Monitoring Azure Machine Learning

Azure Machine Learning is a cloud service to build, deploy, and manage machine learning models. Instana uses the Azure Machine Learning sensor to monitor the Azure Machine Learning service. Instana comprehensively monitors the Azure Machine Learning service by providing end-to-end visibility into your environment.

After you install the Instana host agent, the Azure Machine Learning sensor is automatically installed and enabled. You can view infrastructure metrics that are related to the Azure Machine Learning in the Instana UI. For more information about other supported Azure services, see Azure documentation.

Configuring the Azure Machine Learning sensor

To configure the Azure Machine Learning sensor, complete the following steps:

  1. Enable the Azure subscription on Instana. Update the <agentinstall_dir>/etc/instana/configuration.yaml agent configuration file as shown in the following example:

    com.instana.plugin.azure:
      enabled: true
      subscription: "[Your-Subscription-Id]"
      tenant: "[Your-Tenant-Id]"
      principals:
        - id: "[Your-Service-Principal-Account-Id]"
          secret: "[Your-Service-Principal-Secret]"
    

    For more information about installing the Azure agent, see Installation.

  2. Check whether the Azure Machine Learning sensor is enabled in the agent configuration file. You can also configure tags and resource groups as described in the Filtering services by defining tags and resource groups section.

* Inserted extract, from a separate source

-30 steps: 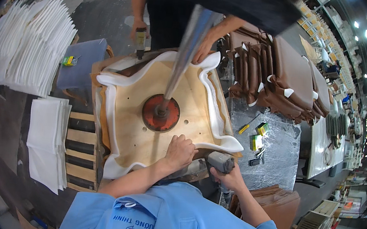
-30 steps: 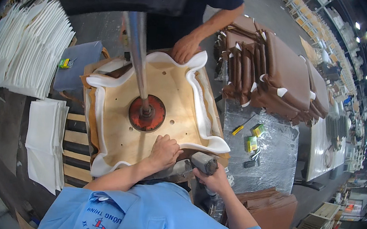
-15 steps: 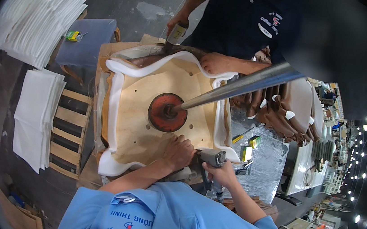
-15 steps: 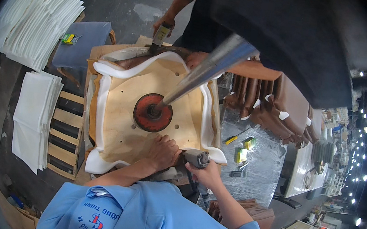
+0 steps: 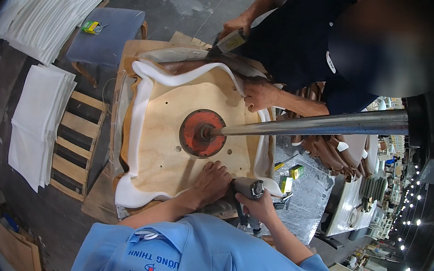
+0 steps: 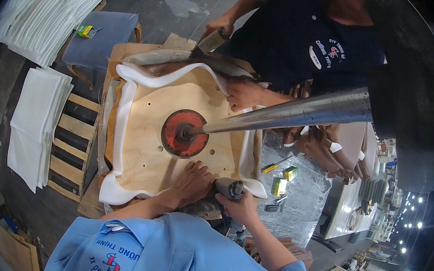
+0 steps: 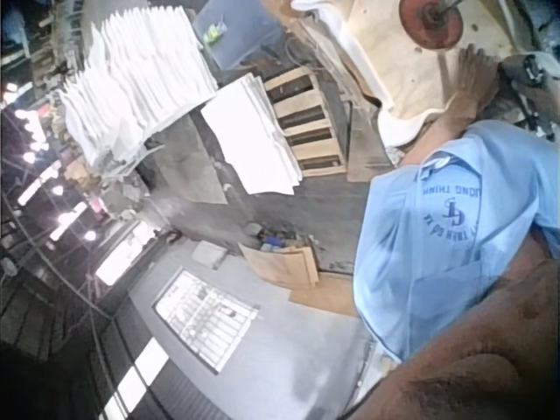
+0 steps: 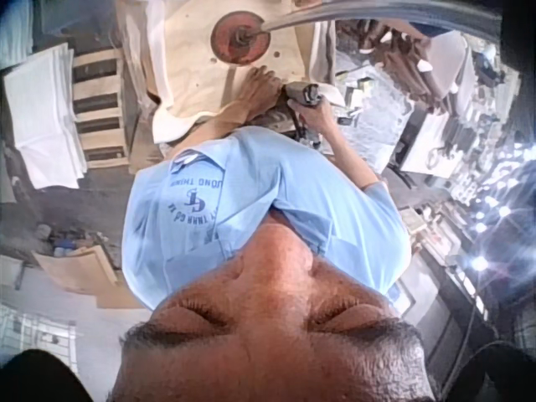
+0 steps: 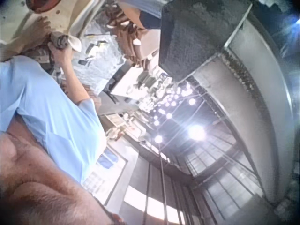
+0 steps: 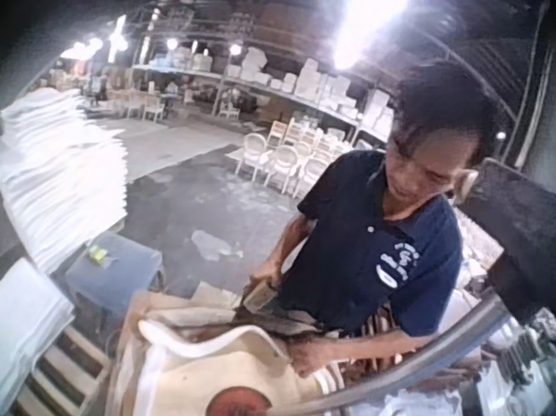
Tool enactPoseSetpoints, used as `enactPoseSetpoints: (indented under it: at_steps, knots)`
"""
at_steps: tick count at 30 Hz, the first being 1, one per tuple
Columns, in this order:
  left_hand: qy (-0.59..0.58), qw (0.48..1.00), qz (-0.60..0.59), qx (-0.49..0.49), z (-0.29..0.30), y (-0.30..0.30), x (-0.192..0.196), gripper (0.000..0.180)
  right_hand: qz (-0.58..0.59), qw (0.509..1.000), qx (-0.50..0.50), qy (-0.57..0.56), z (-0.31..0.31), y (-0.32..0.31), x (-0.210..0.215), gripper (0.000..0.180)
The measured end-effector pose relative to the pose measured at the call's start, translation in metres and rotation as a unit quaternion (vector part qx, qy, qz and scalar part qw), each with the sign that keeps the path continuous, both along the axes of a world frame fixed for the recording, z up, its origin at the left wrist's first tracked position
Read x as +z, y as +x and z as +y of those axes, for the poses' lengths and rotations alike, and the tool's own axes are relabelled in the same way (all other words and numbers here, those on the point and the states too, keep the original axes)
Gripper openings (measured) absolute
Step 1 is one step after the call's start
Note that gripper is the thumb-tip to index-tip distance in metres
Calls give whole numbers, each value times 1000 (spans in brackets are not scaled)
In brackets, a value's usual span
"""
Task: The person staples white foam and brown fabric onto a wooden chair seat base using a pneumatic staple gun while a coworker assists by holding the seat and pressing the material. The person repeatedly pulls material taut, fires staples along the edges, and flips the seat to work on different sides.
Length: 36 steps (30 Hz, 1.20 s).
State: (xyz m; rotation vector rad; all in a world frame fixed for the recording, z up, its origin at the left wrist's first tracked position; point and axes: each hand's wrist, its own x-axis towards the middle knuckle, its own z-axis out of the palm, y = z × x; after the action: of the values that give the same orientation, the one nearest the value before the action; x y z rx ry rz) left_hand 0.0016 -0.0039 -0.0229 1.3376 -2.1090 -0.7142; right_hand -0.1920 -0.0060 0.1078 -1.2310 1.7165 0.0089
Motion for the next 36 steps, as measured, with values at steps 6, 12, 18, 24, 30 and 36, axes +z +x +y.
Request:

    com.instana.plugin.azure.machinelearning:
      enabled: true # Valid values: true, false. Enabled (true) by default
      include_tags: # Comma separated list of tags in key:value format (e.g. env:prod,env:staging)
      exclude_tags: # Comma separated list of tags in key:value format (e.g. env:dev,env:test)
      include_resource_groups: # Comma separated list of resource groups (e.g. rg_prod,rg_staging)
      exclude_resource_groups: # Comma separated list of resource groups (e.g. rg_dev,rg_test)
    
    

Disabling the Azure Machine Learning sensor

To disable the Azure Machine Learning sensor, update the <agentinstall_dir>/etc/instana/configuration.yaml agent configuration file as shown in the following example:

com.instana.plugin.azure.machinelearning:
  enabled: false

Filtering services by defining tags and resource groups

To define multiple tags and resource groups, separate them with commas. Define tags as a key-value pair separated by a colon (:).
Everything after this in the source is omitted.